This concept covers both the individual's trust in his group, as well as the trust between organizational units.

Oliveira (2004), in turn, suggests a definition for trust, founded in cognitive theory, by proposing that the concept refers to a set of interdependent cognitions that include beliefs about ethical standards, credibility in the communication and in the economic power of the organization beyond the belief in its ability to recognize the performance of the employee. This definition clarifies that the trust existing in the organization is perceived by individuals when they direct their efforts aiming to associate and process the information resulting from this context.

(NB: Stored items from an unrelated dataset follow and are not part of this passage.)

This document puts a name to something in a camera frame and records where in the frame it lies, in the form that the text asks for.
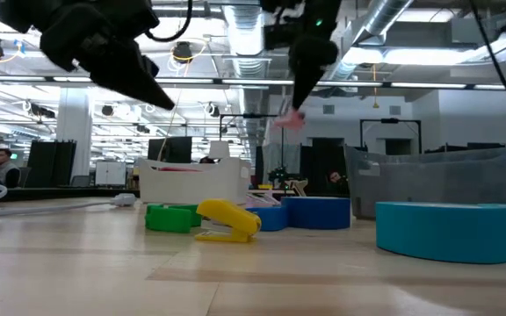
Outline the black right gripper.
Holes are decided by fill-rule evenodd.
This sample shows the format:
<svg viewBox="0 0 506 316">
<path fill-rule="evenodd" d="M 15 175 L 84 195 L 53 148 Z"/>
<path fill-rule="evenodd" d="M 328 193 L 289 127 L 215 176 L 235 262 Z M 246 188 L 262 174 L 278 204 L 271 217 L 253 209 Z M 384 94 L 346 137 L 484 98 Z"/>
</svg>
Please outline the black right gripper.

Guided by the same principles, Ianaguivara (2011) proposed that organizational trust refers to a set of beliefs related to the ethical standards of the organization, to limited use of opportunism in the relationships and to competence that is revealed in the technical capacity and financial strength of the organization (Ianaguivara, 2011). This concept of trust provided the foundation for the construction of the scale to be used in this study.

The investigation of trust from the perspective of individuals in relation to their work organization proves useful as new management models judged secure lose their stability. Given this reality, there is a need for alternative pathways that allow balance in the relationship between employee and employer (Zanini, Lusk, & Wolff, 2009).

According to Oliveira and Souza (2014), the scientific literature on trust in the organizational context has grown in recent years. This can be illustrated with some studies relating this construct to variables such as organizational management (Drummond, 2007; Novelli, Fischer, & Mazzon, 2006); cooperative behavior (Ferrin, Bligh, & Kohles, 2007) organizational commitment (Chhetri, 2014; Song & Kim, 2009); organizational citizenship (Cavazotte et al., 2013; Chhetri, 2014; Hakim et al., 2014; Hassan & Semerciöz, 2010); job satisfaction (Hakim et al., 2014; Leat & El-Kot, 2009); and personal and organizational values (Oliveira & Souza, 2014).

 

Organizational Values

According to Silva and Zanelli (2014), culture, from the ethnographic perspective, refers to knowledge, belief, art, morals, law, custom and other capabilities and habits acquired by man as a social being. In the organizational context, the comprehension of organizational processes permeates the issue of culture. The importance attached to certain values by an organization can determine the amount of effort invested by its members in the emission of certain behaviors, as well as the persistence in their execution (Tamayo, 2008).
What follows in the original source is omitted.